The first element that is fundamental to sustainable urban development is health.
Health is associated with the individual human beings and also the community. Dorling
(2008) distinguishes the search for knowledge from that of the status of end-in-self. It is
realized that defining sustainability from the status of end-in-itself is a problem since it
creates the danger restricting the discussion of sustainability into particular categories and
boundaries. On the contrary, from the perspective of system approach, sustainability
addresses more on healthy living. There are two elements of health that addresses the two
principal values of sustainability. They include: 1) human capacity development, 2) human
well-being sustenance. Focus on human health leans to the human dimension of sustainability
in form of societies, individuals as well as communities.

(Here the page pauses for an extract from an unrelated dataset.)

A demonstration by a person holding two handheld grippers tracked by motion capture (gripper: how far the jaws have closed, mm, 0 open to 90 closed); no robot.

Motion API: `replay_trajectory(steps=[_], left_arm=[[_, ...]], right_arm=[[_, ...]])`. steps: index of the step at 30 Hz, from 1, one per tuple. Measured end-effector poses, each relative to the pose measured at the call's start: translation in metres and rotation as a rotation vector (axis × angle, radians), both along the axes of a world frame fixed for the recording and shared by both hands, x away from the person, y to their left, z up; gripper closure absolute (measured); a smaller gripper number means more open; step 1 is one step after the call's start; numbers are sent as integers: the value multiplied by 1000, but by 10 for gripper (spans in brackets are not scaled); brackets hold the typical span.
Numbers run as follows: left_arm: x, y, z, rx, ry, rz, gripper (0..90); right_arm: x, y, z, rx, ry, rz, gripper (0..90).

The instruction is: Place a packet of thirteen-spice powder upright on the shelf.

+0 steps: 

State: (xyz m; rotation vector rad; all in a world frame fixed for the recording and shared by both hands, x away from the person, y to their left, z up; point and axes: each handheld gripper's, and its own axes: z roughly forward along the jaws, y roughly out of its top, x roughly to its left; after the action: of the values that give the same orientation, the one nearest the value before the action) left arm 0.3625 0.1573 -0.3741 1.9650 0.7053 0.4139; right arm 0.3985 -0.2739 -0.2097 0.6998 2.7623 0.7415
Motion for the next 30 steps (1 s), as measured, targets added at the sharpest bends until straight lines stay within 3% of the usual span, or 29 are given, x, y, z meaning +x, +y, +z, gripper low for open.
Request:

The next element of sustainable urbanism in respect to urban development is place
specificity. This element is also known as a process of place-making. It is called so, because
it describes the way human beings change/transform areas in which they live. There are
diverse creative ways through which people find themselves into places that they live. It is
the principal human activity to sustain as well as maintain their communities. Getting to
understand the sustainability from the human perspective shows the significance of human
appropriation in places. The people are also empowered by this idea of place in relation to

sustainability so as to control, define and even construct place quality through means of their
actions, interactions and reactions. Quality of a place pushes the boundary of sustainability
and even offers challenging and exciting opportunities that make a place sustainable and
adaptive. Taking place into consideration as one of the critical component of sustainability,
sustainable urban development is a continuous process of place-making.
The last element of sustainable urban development is the recent growth of social
ethics towards social enhancement and hope. Between the social justice and the sustainable
development, and also equity, there exist powerful synergies everywhere around the globe.
Everyone should at least be given an access to attractive, clean as well as green quality of life
despite their race, color, class and even creed. Issues such as energy, waste, transport and
climate change cannot be ignored when it comes to the issues justice and social equity. Rise
in social ethics is one of the major aspects of sustainable urban development, which should be
fortified in the same context of sustainable urban development. The role played by urban
designers and urban development is can be clearly from the above discussions as community
development catalysts. The process-placed approach for sustainable urban development and
focus on the system is vital in framing accessibility as well as equity issues in social ethics.
Conclusion
From the above discussion, the meaning of sustainability and its five roots has been
well illustrated. In addition, the concept of urban design and development has also been
illustrated. The paper has also dealt with critical assessment of sustainability with respect to
urban development.
The discussion also touched on the role of ecological as an idea of sustainability and
the associated human values. The discussion of sustainable urban development in the current
capitalist society should be in reference to the production as well as consumption of space. It

has also been realized that in the present times, there is a twofold gap that exists in between
the consumption and production of sustainable urban developments. The fact is that both the
architects and the designers have continually become less and less of any role in the
production of such sustainable urban areas.
The human connection to the sustainability has been highlighted in the discussion.
Role of sustainability in urban design and development has also come out clearly.